A fifteen-year-old girl with a waterfall of orange-highlighted black hair pushed up off her forehead opened the door, her face a mask of fifteen-year-old fuck-you apathy and repressed anger she had no idea what to do with yet.

Then she recognized Bubba and a shy smile fought its way across her dim lips. “Mr. Rogowski. Hi.”

“Hey, Josephina. Nice streaks.”

She touched her hair nervously. “The orange? You like it?”

“It kicks,” Bubba said.

Josephina looked down at her knees and twisted her ankles together, swayed slightly in the doorway. “My dad hates it.”

“Hey,” Bubba said, “that’s what dads do.”

Josephina absently pulled a strand of hair into her mouth, continued to sway a bit under Bubba’s open gaze and wide smile.

Bubba as sex symbol.

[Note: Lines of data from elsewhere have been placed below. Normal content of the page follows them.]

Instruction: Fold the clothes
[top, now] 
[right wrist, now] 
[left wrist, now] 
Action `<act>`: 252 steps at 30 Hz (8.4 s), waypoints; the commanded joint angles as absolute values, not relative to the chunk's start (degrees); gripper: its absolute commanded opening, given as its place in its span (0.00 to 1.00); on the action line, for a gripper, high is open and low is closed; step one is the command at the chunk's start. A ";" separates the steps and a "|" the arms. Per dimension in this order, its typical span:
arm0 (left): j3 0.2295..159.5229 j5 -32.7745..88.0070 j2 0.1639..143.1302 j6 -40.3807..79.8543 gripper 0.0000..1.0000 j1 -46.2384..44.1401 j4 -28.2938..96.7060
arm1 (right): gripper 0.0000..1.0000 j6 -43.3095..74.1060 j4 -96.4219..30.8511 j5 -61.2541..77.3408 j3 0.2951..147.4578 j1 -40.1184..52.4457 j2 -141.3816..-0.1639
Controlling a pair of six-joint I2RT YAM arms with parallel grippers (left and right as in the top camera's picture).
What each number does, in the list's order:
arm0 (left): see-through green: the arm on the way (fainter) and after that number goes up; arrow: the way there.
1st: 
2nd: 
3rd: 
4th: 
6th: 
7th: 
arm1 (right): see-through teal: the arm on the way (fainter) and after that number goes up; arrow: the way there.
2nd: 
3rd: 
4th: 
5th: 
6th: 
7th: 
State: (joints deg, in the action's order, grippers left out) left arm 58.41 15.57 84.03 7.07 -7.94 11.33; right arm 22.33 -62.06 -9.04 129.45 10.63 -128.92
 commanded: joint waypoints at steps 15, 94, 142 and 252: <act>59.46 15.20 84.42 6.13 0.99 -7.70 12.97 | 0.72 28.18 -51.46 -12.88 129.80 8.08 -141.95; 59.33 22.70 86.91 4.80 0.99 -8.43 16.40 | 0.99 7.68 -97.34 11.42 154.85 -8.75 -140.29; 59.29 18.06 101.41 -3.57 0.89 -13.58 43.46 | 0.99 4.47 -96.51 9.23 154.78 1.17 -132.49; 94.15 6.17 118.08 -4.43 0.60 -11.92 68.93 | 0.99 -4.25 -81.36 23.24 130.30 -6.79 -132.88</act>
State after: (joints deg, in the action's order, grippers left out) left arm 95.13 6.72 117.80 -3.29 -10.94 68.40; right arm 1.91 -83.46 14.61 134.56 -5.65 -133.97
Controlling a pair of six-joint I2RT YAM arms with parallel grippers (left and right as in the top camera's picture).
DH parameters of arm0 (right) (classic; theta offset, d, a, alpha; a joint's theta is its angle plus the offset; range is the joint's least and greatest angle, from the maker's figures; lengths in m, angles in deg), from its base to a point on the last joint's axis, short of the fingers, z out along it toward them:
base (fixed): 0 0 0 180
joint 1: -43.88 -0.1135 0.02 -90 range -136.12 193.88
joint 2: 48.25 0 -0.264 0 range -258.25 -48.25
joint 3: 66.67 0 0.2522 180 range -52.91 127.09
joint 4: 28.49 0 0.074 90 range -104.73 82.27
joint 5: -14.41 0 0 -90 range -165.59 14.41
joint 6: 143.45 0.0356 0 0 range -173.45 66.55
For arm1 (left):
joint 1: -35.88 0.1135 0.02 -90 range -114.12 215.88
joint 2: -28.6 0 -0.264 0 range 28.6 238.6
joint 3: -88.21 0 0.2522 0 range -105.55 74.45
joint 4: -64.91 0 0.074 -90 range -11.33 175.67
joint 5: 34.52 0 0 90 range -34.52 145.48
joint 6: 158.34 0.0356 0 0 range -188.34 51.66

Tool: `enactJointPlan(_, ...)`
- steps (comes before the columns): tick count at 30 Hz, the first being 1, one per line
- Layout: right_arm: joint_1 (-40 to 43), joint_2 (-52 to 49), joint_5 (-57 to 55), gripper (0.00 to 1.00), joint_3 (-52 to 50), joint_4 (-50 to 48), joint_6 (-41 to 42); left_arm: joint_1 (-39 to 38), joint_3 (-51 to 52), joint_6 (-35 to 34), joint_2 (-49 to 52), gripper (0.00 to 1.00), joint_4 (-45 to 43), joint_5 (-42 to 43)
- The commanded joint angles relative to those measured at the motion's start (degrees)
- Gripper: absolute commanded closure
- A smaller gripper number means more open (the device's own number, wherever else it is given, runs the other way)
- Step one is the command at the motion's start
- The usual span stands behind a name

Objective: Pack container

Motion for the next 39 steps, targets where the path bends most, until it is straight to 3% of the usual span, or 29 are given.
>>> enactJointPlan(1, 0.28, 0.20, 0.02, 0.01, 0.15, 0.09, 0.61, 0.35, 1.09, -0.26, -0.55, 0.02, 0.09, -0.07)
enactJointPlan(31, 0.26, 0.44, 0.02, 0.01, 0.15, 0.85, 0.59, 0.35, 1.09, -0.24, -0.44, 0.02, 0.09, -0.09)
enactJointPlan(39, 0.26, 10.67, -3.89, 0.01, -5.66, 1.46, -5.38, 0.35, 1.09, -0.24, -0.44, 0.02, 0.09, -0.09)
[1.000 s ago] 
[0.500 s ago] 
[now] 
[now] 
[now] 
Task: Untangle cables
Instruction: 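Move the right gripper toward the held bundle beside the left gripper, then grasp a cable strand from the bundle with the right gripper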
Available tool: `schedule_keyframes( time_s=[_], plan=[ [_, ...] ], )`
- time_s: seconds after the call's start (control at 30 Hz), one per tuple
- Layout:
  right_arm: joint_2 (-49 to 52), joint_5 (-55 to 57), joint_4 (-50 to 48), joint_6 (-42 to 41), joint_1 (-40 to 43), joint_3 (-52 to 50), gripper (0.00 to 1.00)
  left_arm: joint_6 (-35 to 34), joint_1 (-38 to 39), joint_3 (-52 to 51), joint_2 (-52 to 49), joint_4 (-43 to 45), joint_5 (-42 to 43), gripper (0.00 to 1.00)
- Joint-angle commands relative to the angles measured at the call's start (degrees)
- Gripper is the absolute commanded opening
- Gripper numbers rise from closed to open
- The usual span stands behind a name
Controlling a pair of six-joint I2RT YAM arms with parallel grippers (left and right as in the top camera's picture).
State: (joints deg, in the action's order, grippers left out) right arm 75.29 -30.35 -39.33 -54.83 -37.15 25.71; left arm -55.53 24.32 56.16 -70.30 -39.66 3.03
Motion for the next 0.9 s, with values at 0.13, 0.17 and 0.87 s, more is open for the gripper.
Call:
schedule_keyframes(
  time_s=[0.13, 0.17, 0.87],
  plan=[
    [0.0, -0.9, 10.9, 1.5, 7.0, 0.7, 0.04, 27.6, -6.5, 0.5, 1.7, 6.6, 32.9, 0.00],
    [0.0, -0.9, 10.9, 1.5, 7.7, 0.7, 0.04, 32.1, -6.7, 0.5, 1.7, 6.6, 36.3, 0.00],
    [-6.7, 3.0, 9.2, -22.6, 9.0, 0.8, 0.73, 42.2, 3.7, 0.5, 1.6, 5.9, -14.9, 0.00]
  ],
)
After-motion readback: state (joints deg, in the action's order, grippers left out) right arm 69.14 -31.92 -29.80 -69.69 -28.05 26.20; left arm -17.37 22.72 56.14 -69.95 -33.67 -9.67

Now I’d seen it all.

“Your dad around?” Bubba asked.

“He’s in back?” Josephina said as if asking Bubba if that were okay.

“We’ll find him.” Bubba kissed her cheek. “How’s your mom?”

“On my ass,” Josephina said. “Like, constantly.”

“And that’s what moms do,” Bubba said. “Fun being fifteen, huh?”

Josephina looked up at him and for a moment I feared she’d grab his face right there and plant one on his oversized lips.

Instead, she pivoted on her toes like a dancer and said, “I gotta go,” and ran out of the room.

“Weird kid,” Bubba said.

“She’s got a crush on you.”

“Fuck off.”

“She does, you idiot. Are you blind?”

“Fuck off or I’ll kill you.”

“Oh,” I said. “In that case never mind.”

“Better,” Bubba said as we worked our way through a crowd in the kitchen.